**PROBLEM DETAILS:** In the listing that follows, copy out each line that includes the word "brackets".

**DATA PROVIDED:**
--- START ---

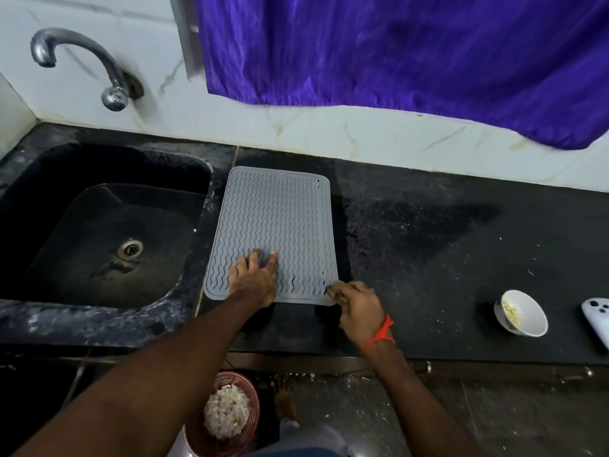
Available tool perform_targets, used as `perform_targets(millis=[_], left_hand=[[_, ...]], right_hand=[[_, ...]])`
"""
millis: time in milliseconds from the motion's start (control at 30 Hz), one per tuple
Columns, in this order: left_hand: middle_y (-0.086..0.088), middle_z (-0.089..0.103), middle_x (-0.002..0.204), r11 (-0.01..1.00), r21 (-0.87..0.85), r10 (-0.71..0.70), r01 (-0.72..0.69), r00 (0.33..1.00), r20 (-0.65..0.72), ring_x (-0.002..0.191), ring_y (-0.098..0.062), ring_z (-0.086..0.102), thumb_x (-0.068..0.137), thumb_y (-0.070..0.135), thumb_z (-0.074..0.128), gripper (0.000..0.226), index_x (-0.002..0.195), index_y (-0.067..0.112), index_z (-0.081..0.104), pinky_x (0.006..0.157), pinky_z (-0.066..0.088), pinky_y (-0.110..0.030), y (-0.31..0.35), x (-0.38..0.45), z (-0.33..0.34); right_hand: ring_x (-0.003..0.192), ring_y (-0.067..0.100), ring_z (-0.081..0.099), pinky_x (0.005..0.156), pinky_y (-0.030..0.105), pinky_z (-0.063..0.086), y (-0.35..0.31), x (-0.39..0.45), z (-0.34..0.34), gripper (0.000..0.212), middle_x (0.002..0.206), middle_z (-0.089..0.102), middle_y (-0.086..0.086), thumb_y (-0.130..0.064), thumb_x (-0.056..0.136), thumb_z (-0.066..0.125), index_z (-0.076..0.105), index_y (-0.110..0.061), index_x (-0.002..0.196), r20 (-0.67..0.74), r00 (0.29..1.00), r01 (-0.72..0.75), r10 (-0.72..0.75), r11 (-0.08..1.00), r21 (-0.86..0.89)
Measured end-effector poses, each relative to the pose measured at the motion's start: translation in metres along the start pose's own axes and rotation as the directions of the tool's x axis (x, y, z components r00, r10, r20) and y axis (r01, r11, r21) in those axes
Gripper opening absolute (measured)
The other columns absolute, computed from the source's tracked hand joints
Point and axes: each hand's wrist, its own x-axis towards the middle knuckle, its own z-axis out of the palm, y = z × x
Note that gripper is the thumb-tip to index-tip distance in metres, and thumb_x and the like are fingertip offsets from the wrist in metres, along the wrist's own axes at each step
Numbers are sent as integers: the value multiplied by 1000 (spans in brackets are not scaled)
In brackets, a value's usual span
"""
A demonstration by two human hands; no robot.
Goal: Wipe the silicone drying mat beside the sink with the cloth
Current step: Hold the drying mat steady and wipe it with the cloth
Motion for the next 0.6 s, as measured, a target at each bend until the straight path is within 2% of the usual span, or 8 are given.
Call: perform_targets(millis=[167, 233, 333, 433, 467, 567, 600], left_hand=[[-6, 1, 161, 1000, -2, 2, -2, 1000, 1, 141, -37, 17, 100, 45, 38, 68, 156, 37, 1, 116, 21, -51, -2, 1, 2], [-5, 3, 160, 1000, -6, 13, -13, 1000, -1, 140, -38, 18, 101, 45, 37, 66, 156, 36, 3, 115, 22, -51, -4, 1, 3], [-5, 5, 160, 999, -3, 34, -34, 999, -6, 140, -36, 20, 102, 44, 33, 62, 157, 36, 5, 114, 24, -51, -6, -1, 3], [-5, 0, 163, 999, -9, 51, -51, 999, 16, 144, -38, 15, 102, 43, 39, 66, 157, 35, 5, 116, 22, -52, -7, -4, 0], [-5, -2, 164, 998, -9, 59, -59, 998, 25, 146, -39, 12, 102, 42, 39, 66, 157, 35, 4, 117, 20, -53, -8, -5, 0], [-4, -6, 166, 996, 1, 85, -85, 996, 22, 149, -40, 7, 102, 44, 39, 67, 158, 34, 3, 119, 17, -53, -11, -8, -2], [-5, -6, 166, 996, 3, 84, -84, 996, 19, 149, -40, 6, 102, 44, 41, 68, 158, 34, 3, 119, 16, -52, -12, -9, -3]], right_hand=[[112, 27, 51, 98, 34, 43, -11, 3, 21, 49, 127, 56, 1, -3, 77, 51, 62, -25, 120, 151, 989, 45, -11, 974, -223], [112, 29, 47, 96, 40, 46, -15, -5, 28, 49, 129, 53, 0, -9, 76, 53, 59, -24, 122, 146, 989, 17, 23, 964, -265], [114, 28, 46, 97, 39, 47, -13, -6, 24, 49, 125, 53, -2, -9, 74, 56, 60, -26, 120, 223, 975, 88, -23, 955, -285], [111, 24, 51, 98, 32, 46, -3, 12, 4, 48, 120, 58, -6, -1, 75, 54, 68, -31, 110, 358, 933, 128, -48, 971, -203], [109, 23, 53, 99, 30, 45, -1, 18, -2, 48, 118, 60, -8, 0, 75, 53, 70, -31, 106, 340, 939, 123, -54, 975, -183], [100, 23, 56, 93, 30, 45, 6, 16, -6, 48, 114, 61, -8, 3, 73, 53, 70, -29, 104, 146, 979, 164, -140, 971, -171], [100, 24, 54, 91, 31, 46, 9, 13, -4, 48, 116, 60, -8, 2, 76, 53, 69, -30, 107, 157, 974, 194, -164, 961, -197]])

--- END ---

**OUTPUT:**
Numbers are sent as integers: the value multiplied by 1000 (spans in brackets are not scaled)
In brackets, a value's usual span

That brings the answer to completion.